Moulds argued that alternatives to burning would be costly, and would not be suitable for dealing with vineyards removed because of disease and pests. “If we have to start hauling away diseased vines, it’s still going to exist somewhere,” he said. “So if we can burn them and continue to burn them cleanly, we hopefully will not lose that right.”
While the final draft of the climate action plan is still pending, the authority to regulate Napa’s open burning in the more immediate sense lies with the Bay Area Air Quality Management District (BAAQMD).
County Supervisor Brad Wagenknecht, who represents Napa on the air district board of directors, said the likelihood that the district might issue an end to Napa’s agricultural burning soon is low. But he pointed to the persistence of smoky burns in the county as being detrimental to the practice being allowed to continue.
“There are folks that are burning illegally and do it poorly,” Wagenknecht said.
Moulds echoed that sentiment. “If there’s a continued flagrant disregard for best practices, and keeping smoke at an absolute minimum, then it’s just like rubbing salt in a wound.”

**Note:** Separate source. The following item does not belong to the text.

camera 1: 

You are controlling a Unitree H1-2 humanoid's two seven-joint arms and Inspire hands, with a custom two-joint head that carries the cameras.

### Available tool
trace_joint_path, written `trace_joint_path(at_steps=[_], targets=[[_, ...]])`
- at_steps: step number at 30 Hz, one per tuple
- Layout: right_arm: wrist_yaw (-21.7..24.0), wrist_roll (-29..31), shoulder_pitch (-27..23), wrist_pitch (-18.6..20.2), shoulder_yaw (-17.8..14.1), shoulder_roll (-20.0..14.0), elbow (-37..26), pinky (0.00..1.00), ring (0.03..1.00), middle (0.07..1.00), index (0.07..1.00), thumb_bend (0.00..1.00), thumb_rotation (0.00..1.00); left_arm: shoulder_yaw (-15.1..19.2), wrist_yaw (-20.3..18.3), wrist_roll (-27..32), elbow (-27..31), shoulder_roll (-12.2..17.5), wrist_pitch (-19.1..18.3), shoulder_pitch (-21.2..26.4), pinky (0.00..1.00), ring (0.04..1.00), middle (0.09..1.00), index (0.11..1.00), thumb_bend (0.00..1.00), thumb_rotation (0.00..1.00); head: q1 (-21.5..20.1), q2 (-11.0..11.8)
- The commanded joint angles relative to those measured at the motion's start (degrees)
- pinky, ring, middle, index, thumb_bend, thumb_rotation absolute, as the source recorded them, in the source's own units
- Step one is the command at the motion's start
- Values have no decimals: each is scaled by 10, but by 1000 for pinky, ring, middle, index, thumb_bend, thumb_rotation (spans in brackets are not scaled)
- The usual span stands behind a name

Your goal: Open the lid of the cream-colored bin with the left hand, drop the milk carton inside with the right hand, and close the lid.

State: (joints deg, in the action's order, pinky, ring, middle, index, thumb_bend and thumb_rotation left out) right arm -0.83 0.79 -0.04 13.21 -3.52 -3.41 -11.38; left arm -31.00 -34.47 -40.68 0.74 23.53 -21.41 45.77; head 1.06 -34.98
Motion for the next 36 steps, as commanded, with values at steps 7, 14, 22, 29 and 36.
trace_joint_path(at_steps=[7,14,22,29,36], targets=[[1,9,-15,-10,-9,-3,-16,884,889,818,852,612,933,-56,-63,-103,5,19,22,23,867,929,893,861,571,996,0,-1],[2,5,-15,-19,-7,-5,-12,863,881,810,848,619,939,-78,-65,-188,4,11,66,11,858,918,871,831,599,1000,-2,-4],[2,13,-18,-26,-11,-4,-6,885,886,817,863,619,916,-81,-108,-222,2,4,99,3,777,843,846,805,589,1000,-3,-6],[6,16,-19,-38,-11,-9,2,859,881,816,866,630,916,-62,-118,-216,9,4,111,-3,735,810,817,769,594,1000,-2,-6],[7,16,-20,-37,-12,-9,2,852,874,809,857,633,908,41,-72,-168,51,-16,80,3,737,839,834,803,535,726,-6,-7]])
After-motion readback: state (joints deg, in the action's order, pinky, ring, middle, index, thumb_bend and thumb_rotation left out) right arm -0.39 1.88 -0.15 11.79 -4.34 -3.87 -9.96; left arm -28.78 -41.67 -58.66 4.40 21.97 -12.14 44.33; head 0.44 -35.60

When he sees smoky burns taking place throughout the valley, Moulds now stops at the sites to inform those responsible about the need for best practices when burning.
Describing a recent visit to a smoky burn he spotted near his ranch on Dry Creek Road, west of the city of Napa, Moulds said he arrived at the site and approached the workers overseeing the burn.

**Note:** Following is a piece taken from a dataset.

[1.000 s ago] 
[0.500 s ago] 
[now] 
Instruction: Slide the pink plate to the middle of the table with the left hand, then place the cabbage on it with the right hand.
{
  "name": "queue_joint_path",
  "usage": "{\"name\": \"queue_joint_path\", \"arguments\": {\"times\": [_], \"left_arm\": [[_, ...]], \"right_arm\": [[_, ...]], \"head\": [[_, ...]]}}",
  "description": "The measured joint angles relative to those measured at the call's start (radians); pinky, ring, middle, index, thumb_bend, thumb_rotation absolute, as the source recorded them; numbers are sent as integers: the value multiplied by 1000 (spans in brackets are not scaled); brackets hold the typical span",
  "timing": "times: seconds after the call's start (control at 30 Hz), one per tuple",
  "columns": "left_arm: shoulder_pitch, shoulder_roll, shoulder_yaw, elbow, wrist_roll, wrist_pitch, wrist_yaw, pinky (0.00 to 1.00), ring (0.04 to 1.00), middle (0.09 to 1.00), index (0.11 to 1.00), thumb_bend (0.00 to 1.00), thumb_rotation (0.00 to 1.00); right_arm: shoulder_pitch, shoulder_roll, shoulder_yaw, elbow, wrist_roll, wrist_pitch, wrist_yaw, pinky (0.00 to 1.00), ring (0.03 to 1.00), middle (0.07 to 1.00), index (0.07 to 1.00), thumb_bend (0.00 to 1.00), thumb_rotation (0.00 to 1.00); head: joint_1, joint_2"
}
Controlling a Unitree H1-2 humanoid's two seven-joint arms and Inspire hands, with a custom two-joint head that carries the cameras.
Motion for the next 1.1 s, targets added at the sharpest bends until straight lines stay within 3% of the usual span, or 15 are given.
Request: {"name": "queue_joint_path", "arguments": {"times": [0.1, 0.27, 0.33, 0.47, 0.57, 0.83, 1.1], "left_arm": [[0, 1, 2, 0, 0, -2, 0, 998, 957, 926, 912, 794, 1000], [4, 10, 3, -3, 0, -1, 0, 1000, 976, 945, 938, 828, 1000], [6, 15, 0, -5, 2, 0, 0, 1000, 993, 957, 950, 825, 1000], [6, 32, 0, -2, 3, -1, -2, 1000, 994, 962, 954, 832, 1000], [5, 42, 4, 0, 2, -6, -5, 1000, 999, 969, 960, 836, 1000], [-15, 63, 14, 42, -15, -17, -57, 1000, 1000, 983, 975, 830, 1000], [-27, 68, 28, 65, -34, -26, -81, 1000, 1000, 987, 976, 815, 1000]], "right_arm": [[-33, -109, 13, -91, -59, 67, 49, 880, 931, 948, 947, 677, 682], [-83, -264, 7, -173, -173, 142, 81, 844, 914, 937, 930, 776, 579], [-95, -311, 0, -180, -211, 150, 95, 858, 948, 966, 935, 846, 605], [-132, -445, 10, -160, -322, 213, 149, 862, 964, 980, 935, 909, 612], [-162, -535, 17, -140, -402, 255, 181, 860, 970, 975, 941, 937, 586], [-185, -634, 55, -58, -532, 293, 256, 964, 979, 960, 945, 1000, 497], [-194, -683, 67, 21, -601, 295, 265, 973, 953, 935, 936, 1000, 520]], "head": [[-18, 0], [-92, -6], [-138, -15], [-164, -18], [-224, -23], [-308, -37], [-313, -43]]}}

“I showed them a brochure,” he said, referencing a six-step guide to best practices the task force provides in Spanish and in English. “I explained why it’s really important that we do a smokeless burn, because we’re going to lose the right to burn the things that we absolutely need to burn.”
Moulds asked the workers to convey those concerns to their manager. “And (the manager) called me back about an hour later,” Moulds said, “… and he said, ‘Thank you. I didn’t know. We really want to do our best. We certainly don’t want to lose the right to burn, so we’re on board.’”
The BAAQMD permissive burn period ends this month, and fewer burns will take place until the burning season begins again in October.